Peter Carragher has devoted his whole career to geology. But if it weren’t for chemistry, he might not have chosen the field.

Carragher, who recently was named a CIMS Industrial Fellow, was working for Unilever in his native England prior to starting university. An aspiring chemist, his job was to plot the career paths of Ph.D.s in the company. When he learned that after 10 years, most had entered management or, as he put it, “were still testing washing powder,” he realized the field wasn’t for him. He wanted to be in the field, in a profession that didn’t require the kind of specialization that chemistry—or academia—demanded. So, being “sort of the outdoor type,” he zeroed in on geology, even though he didn’t know much about the subject, ultimately graduating with a bachelor’s degree from King’s College in London in 1974.

Pete became acquainted with the CIMS team while he was at BP, which is a longtime corporate member of CIMS. He began his career with the company in 1977 as an exploration geologist with Amoco, which would later merge with BP. When he retired from BP in 2010, he was serving as the chief scientist of the Deep Water Horizon Response Team, helping to mitigate the environmental impact of the accident.
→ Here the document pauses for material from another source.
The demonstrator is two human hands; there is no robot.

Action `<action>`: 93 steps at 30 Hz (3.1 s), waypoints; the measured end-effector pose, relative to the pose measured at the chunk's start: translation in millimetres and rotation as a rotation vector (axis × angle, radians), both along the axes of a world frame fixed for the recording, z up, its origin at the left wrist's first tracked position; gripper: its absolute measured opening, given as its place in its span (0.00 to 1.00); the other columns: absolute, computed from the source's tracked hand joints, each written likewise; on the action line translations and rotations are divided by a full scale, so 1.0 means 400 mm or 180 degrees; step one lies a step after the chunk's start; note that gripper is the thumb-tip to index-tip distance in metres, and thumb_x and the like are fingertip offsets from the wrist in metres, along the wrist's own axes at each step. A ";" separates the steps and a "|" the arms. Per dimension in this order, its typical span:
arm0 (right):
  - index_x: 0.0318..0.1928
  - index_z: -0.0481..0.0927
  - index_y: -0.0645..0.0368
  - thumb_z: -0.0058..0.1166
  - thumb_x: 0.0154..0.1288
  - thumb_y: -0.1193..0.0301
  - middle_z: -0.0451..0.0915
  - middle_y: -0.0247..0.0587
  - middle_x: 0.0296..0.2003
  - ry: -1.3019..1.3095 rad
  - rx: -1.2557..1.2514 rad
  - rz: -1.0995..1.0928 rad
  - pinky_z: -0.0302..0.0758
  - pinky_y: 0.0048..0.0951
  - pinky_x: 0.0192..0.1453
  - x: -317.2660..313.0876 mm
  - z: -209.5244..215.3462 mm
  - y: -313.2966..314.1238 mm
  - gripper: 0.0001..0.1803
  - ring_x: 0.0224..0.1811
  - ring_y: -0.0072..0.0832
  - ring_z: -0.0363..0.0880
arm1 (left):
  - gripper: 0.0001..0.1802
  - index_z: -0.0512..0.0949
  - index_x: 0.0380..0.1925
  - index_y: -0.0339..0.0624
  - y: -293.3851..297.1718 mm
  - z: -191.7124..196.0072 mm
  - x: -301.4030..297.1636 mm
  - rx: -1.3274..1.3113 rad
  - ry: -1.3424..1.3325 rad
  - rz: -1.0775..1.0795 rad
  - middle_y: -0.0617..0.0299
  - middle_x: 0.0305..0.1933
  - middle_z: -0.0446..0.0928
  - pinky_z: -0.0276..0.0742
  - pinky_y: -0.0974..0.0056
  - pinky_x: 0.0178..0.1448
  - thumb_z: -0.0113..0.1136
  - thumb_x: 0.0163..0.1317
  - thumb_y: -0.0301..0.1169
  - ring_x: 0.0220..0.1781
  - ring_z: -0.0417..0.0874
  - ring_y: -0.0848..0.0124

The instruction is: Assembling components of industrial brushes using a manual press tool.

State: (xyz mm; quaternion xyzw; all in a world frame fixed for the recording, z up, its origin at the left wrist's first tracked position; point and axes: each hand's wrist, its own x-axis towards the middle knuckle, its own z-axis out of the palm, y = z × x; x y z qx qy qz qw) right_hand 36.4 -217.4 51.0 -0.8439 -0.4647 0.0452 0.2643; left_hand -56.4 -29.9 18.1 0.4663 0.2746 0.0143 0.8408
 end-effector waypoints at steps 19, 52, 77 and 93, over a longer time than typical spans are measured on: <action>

That summer, when he joined the Houston-based energy consultancy Rose & Associates, he continued his involvement in the cleanup as the firm’s senior science advisor to BP’s Gulf Coast Restoration Organization.

Just as innovative clean-up technologies assisted scientists in the aftermath of the massive spill, Pete believes innovation will be key to helping the U.S. acquire and implement sustainable energy sources and policies.
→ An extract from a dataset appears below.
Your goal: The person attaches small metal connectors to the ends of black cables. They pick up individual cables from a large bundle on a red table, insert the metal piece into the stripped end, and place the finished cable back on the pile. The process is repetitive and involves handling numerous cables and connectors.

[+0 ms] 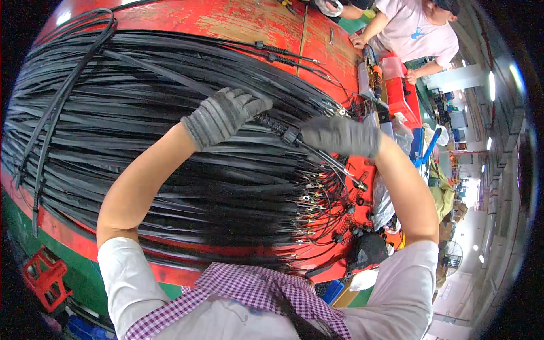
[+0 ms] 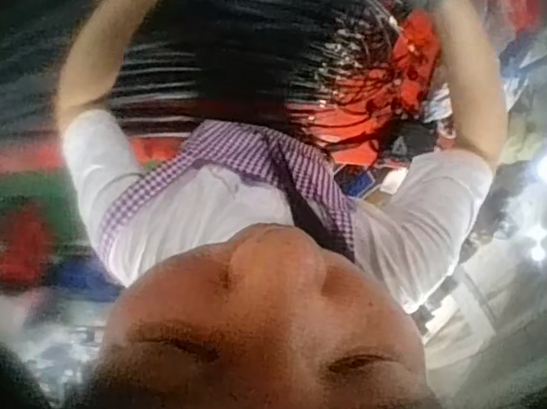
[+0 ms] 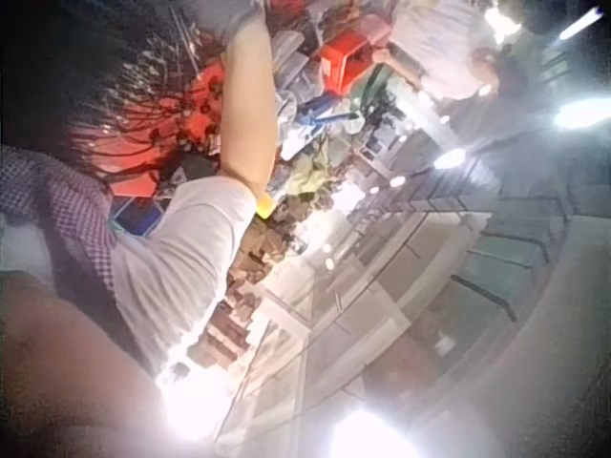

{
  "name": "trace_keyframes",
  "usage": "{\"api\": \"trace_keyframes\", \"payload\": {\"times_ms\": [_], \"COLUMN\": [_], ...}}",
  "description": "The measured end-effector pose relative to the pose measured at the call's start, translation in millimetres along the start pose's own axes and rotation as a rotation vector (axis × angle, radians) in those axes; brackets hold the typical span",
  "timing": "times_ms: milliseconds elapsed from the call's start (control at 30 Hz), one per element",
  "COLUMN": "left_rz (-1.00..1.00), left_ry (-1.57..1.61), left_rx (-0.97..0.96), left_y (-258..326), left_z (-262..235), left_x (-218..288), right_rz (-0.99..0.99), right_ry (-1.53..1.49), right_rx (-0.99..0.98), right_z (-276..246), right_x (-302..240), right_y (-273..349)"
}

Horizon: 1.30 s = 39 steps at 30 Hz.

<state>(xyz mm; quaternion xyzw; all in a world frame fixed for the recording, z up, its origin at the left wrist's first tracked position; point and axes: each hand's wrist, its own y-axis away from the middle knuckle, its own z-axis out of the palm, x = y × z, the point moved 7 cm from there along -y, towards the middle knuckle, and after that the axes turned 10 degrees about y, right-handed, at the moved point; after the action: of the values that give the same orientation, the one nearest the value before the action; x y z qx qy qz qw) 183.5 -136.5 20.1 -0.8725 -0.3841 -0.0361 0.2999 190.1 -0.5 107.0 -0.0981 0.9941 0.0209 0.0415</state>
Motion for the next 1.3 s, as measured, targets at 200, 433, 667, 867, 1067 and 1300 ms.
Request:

“Some of the biggest energy news in the last two years is the realization that the country is standing on 100 years of natural gas reserves,” he said. “Our long-term energy endowment is obviously a worrying thing, and of course there are the environmental concerns associated with ‘fracking,’ but with innovations in the field of frack management and disposal, I have confidence that the shale industry will succeed. It’s a big business opportunity.”

One thing that does stand in the way of innovation is, ironically, the free flow of ideas we enjoy in a civilized, connected society, according to Pete. When anyone with a blog can become a so-called expert on even complex subjects like energy exploration and technology, scientists and companies trying to find new, workable solutions often face public backlash based on half-truths and ideologies.

“Innovators everywhere, including academics and industry, have to push back against the whole  anti-science, anti-climate change problem,” he said. “People who are trying to move us forward are being attacked personally.”

Doing his part to help advance science, Carragher is currently writing a white paper with a leading oil and gas researcher on natural oil seepage in the Gulf of Mexico. “There’s stunning video of oil slicks in the Gulf on the Internet, but the presence of such slicks doesn’t mean there’s an oil spill,” he said. “We’ve been trying to put facts into the equation.”